Directions for this task
The result should be all the records, exact and complete, without a single picture.
------------------------
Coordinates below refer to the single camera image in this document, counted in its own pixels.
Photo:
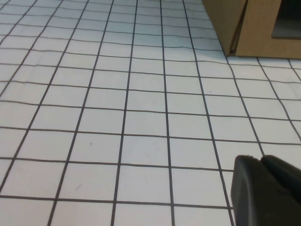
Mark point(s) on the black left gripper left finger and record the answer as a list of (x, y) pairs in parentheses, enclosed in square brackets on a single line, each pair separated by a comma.
[(251, 193)]

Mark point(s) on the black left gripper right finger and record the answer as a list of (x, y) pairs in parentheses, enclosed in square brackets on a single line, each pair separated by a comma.
[(291, 188)]

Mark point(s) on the brown cardboard box shell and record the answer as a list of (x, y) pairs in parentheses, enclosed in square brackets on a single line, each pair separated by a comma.
[(223, 21)]

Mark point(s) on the white grid tablecloth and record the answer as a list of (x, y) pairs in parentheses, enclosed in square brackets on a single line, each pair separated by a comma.
[(117, 117)]

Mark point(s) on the brown cardboard drawer with window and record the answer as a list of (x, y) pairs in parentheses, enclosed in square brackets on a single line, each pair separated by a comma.
[(258, 28)]

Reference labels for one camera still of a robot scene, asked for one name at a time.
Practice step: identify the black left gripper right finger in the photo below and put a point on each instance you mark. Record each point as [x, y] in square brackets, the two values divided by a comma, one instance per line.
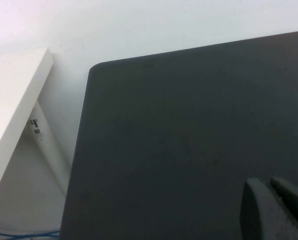
[292, 193]

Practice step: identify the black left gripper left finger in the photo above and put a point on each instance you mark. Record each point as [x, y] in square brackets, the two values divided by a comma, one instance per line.
[261, 217]

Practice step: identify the barcode sticker label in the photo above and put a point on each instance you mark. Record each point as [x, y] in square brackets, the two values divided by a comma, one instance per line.
[37, 130]

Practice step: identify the white side table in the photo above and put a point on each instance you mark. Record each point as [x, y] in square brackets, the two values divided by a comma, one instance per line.
[9, 95]
------------------------
Response below
Coordinates below refer to the single camera image in this document, counted in its own pixels.
Photo:
Mark point(s) on the black left gripper left finger and record the answer as a list of (x, y) pairs in parentheses, enclosed in square brackets on a single line, each pair separated by a comma.
[(251, 193)]

Mark point(s) on the black left gripper right finger and record the answer as a list of (x, y) pairs in parentheses, enclosed in square brackets on a single line, each pair separated by a comma.
[(291, 188)]

Mark point(s) on the brown cardboard box shell and record the answer as a list of (x, y) pairs in parentheses, enclosed in square brackets on a single line, each pair separated by a comma.
[(223, 21)]

Mark point(s) on the white grid tablecloth and record the answer as a list of (x, y) pairs in parentheses, enclosed in square brackets on a single line, each pair separated by a comma.
[(117, 117)]

Mark point(s) on the brown cardboard drawer with window and record the answer as a list of (x, y) pairs in parentheses, enclosed in square brackets on a single line, each pair separated by a comma.
[(258, 28)]

Reference labels for one camera still of a robot scene, asked for one name at a time.
Practice step: identify the black left gripper right finger in the photo below and put a point on each instance you mark. Record each point as [x, y] in square brackets, the two values divided by a comma, one instance per line.
[292, 193]

Practice step: identify the black left gripper left finger in the photo above and put a point on each instance you mark. Record each point as [x, y] in square brackets, the two values divided by a comma, one instance per line.
[261, 217]

Practice step: identify the barcode sticker label in the photo above and put a point on each instance you mark. Record each point as [x, y] in square brackets, the two values divided by a comma, one instance per line.
[37, 130]

Practice step: identify the white side table in the photo above and put a point on each instance you mark. Record each point as [x, y] in square brackets, the two values divided by a comma, one instance per line.
[9, 95]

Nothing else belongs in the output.